▶ _Dataset_
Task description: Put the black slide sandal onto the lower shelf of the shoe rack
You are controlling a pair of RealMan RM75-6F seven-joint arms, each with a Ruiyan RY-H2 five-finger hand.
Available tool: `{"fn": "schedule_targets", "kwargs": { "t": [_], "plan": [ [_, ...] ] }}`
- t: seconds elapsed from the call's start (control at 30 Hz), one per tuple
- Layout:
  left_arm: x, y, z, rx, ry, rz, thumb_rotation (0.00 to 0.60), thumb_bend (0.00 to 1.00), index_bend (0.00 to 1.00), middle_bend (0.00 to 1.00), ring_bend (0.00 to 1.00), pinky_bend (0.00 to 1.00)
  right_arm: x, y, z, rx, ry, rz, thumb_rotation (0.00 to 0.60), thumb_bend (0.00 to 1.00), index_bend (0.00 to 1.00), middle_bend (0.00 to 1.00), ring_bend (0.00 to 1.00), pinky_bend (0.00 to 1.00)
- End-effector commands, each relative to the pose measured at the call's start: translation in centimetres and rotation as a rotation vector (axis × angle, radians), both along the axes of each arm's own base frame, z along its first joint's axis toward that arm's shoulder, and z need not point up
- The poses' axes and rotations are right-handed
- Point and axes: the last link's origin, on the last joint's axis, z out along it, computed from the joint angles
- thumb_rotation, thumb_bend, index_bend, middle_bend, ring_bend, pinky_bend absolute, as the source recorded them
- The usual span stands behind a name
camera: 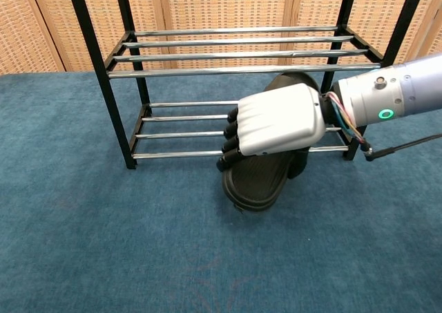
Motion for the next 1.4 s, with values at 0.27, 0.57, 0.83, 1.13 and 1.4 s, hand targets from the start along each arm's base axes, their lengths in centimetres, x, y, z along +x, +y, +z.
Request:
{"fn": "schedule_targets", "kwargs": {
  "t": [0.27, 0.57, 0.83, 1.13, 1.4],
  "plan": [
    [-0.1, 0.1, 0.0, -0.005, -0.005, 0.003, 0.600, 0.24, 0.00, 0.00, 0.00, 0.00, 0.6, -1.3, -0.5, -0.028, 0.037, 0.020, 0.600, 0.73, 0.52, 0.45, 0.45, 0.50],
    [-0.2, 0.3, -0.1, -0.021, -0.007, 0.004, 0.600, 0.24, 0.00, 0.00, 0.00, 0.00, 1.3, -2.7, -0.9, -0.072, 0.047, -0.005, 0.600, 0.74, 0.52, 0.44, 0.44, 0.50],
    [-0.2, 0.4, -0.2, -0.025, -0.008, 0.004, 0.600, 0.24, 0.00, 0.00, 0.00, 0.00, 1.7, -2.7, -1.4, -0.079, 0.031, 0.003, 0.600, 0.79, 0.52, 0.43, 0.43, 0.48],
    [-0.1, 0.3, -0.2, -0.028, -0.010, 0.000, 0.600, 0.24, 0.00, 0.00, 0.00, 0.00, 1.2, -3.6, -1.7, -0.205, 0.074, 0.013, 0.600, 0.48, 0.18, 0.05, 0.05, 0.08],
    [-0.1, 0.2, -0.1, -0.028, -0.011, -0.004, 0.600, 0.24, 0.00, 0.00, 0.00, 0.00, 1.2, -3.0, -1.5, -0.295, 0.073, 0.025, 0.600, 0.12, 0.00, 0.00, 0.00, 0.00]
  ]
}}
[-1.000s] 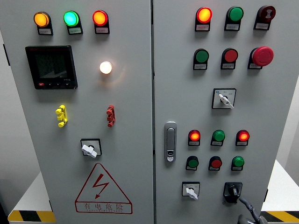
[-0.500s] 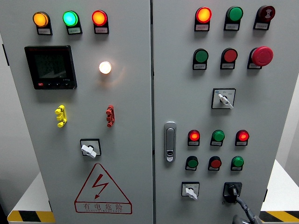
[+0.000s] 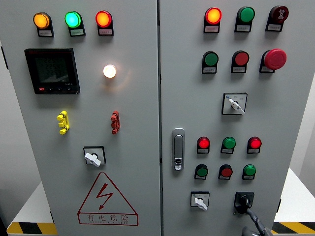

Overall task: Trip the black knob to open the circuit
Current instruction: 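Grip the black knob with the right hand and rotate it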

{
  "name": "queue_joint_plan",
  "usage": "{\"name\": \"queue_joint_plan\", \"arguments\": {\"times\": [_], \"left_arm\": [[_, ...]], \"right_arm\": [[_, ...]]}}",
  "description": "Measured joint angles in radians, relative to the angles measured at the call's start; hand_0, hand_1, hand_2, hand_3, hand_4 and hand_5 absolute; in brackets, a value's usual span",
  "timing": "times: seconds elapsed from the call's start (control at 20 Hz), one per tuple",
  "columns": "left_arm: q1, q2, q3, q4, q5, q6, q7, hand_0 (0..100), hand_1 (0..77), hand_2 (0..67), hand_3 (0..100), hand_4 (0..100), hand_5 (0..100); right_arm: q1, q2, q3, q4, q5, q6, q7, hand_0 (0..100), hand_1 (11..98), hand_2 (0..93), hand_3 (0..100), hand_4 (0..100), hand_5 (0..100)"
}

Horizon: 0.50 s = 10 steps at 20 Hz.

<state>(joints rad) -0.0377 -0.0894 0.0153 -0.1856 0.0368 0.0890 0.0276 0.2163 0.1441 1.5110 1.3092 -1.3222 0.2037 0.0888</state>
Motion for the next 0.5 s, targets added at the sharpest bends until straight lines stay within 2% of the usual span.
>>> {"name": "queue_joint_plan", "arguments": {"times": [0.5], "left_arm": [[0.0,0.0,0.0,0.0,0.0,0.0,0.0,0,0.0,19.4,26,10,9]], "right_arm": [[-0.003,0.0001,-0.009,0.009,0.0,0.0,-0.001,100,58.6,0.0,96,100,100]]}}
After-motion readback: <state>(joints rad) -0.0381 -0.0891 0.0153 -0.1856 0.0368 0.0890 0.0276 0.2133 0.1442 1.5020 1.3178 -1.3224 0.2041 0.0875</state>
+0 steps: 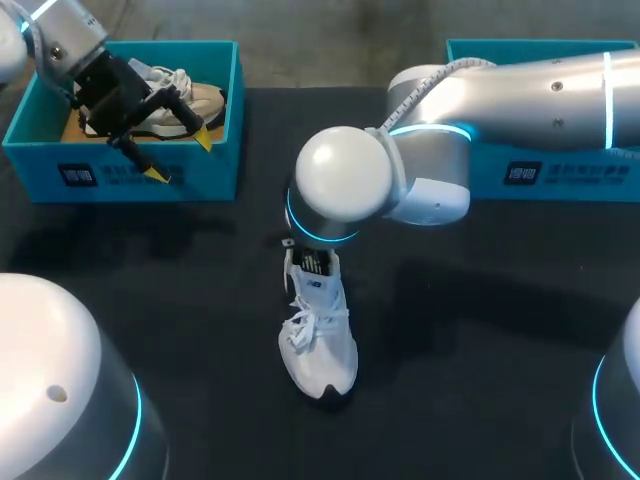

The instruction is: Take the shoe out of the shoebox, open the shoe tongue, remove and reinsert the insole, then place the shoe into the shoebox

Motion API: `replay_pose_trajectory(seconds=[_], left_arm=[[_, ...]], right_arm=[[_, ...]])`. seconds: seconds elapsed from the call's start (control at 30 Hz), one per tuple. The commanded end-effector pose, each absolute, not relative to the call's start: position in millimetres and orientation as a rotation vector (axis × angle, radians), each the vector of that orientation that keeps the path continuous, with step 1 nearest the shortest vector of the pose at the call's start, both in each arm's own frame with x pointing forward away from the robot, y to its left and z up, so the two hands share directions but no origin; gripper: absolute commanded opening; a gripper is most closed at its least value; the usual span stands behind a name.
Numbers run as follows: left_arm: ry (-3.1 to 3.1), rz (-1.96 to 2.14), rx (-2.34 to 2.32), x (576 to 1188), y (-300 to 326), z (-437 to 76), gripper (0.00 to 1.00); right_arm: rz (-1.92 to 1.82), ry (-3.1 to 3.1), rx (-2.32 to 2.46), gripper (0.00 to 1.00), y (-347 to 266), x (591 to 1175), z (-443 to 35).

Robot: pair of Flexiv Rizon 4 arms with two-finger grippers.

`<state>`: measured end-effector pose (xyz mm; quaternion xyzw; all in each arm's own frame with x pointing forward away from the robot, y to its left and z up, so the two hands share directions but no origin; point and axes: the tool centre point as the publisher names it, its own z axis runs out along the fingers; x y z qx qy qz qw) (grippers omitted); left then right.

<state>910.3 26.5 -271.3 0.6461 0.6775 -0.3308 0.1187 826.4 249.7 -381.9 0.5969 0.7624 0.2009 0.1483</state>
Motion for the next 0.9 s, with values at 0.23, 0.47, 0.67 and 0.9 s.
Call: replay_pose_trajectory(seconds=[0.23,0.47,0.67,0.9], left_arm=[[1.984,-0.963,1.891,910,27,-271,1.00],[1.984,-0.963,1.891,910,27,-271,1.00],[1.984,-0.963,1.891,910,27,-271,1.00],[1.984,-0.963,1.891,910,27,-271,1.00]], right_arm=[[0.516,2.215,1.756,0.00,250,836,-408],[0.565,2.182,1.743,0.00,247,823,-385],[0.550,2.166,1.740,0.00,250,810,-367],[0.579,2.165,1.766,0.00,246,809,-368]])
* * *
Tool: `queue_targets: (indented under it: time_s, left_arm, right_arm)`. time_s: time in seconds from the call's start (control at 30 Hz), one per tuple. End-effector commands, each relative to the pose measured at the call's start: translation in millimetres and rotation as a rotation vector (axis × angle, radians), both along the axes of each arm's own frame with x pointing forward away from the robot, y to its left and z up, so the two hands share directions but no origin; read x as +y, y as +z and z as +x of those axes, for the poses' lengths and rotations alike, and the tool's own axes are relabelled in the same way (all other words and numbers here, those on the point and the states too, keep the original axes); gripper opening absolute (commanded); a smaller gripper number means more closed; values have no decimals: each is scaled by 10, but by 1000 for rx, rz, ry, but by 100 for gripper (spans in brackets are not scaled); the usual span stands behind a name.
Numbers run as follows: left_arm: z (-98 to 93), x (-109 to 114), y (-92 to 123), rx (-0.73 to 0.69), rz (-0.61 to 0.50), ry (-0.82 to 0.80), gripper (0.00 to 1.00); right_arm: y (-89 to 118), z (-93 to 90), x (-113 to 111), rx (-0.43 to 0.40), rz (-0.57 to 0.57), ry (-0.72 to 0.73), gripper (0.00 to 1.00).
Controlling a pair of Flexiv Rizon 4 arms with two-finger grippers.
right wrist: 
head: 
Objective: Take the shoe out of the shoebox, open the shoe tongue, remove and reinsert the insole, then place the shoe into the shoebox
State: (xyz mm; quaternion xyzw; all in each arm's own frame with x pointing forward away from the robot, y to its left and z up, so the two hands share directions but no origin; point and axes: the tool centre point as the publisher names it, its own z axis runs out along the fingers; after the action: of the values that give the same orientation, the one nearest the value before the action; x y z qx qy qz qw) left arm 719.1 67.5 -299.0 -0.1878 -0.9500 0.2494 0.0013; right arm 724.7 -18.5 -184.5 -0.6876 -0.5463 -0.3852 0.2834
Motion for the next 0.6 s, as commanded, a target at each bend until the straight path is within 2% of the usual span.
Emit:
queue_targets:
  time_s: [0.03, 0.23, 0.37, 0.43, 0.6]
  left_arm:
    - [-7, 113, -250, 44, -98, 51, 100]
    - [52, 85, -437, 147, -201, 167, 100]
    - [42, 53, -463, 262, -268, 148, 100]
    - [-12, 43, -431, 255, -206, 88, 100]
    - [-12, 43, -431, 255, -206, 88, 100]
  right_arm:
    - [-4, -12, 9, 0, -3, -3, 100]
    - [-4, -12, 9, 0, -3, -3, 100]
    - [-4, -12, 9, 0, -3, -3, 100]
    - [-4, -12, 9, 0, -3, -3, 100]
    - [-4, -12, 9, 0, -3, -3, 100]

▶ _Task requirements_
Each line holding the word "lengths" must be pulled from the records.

▶ _Output of the exercise_
Motion for the next 1.4 s, with values at 0.27, 0.57, 0.83, 1.13 and 1.4 s, hand targets from the start along each arm's base axes, their lengths in centimetres, x, y, z along +x, +y, +z.
Tool: `queue_targets: (indented under it: time_s, left_arm, right_arm)`. time_s: time in seconds from the call's start (control at 30 Hz), one per tuple. End-effector commands, each relative to the pose measured at the call's start: translation in millimetres and rotation as a rotation vector (axis × angle, radians), both along the axes of each arm's own frame with x pointing forward away from the robot, y to its left and z up, so the two hands share directions but no origin; read x as +y, y as +z and z as +x of those axes, for the poses' lengths and rotations alike, and the tool's own axes are relabelled in the same way (all other words and numbers here, those on the point and the states too, keep the original axes); gripper opening absolute (commanded); a smaller gripper number means more closed; values have no decimals: each is scaled by 10, but by 1000 for rx, rz, ry, but by 100 for gripper (spans in brackets are not scaled); the usual span stands behind a name.

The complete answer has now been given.